Ketika media mengunjungi lokasi wisata pada Kamis (24-11-021) tampak sejumlah pengunjung menggunakan kursi untuk memotret agar dapat mengambil pemandangan yang terhalang oleh tembok pagar jembatan layang kelok sembilan itu..
Tampak pengunjung alami kesulitan mencari posisi yang memungkinkan untuk mengambil foto lika liku jalan Kelok Sembilaitun di bawahnya. . Posisi strategis di jembatan layang Kelok Sembilan itu sudah tertutup oleh puluhan lapak dan tenda yang liar di sepanjang piggiran jembatan layang itu.
Setidaknya terdapat 70-an lebih lapak yang bediri tidak teratur di jembatan Kelok Sembilan itu. Seperti yang diungkapkan Ayub (64 ) bahwa lapak-lapak itu mengganggu lalulintas dan pengunjung di sana. Letak bangunan lapak itu katanya terlalu dekat dengan bahu jalan . Bangunan lapak diakuinya sangat mengganggu kelancaran lalu lintas di sana.
Warga Ulu Aie yang juga pernah punya lapak tahun lalu di Jembatan Kelok Sembilan itu, mengaku, pernah kena razia dan ia beserta puluhan pemilik lapak lainnya dipaksa membongkar habis bangunan lapak masing- masing. Sejak itu Ayub merasa takut untuk membangun lapak lagi, seperti pedagang yang lainnya.
Biasanya razia dilakukan jika ada pejabat tinggi negara yang akan lewat. Jika sering pejabat pusat yang lewat, maka sesring itulah lapak kami dibongkar. Jika tidak ada pejabat pusat yang lewat, maka tidak akan ada razia.
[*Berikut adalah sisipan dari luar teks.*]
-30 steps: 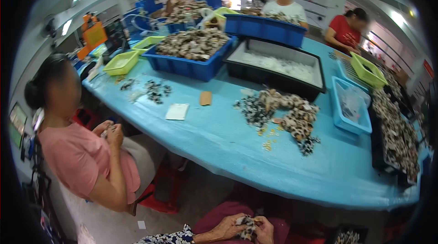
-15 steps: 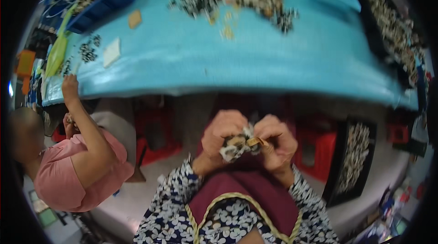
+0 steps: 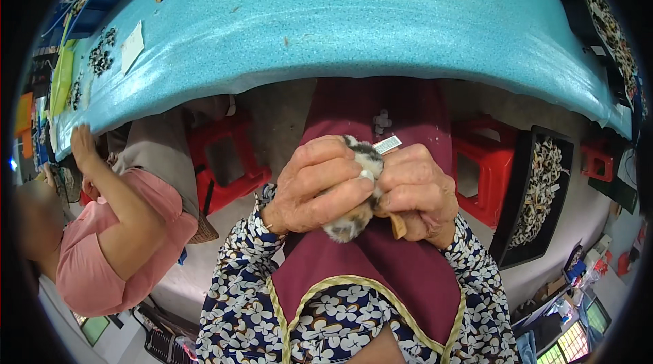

Hal senada dikemukakan juga oleh Muis (56 ) . Menurut lelaki ayah empat anak ini, sudah lama sekali kami tidak kena razia. Sejak acara Tour De Singkarak pada September 2019 tidak pernah lagi ada razia. Jika ada razia maka bangunan lapak di sini pasti dibongkar. Untuk membangunnya kembali, masing-masing pedagang alami kesulitan mambayar tukang untuk membuat kerangka lapak yang baru lagi. Setdaknya biaya yang dikeluarkan buat lapaknya, kata Muis menghabiskan uang Rp 8 hungga Rp 10 juta.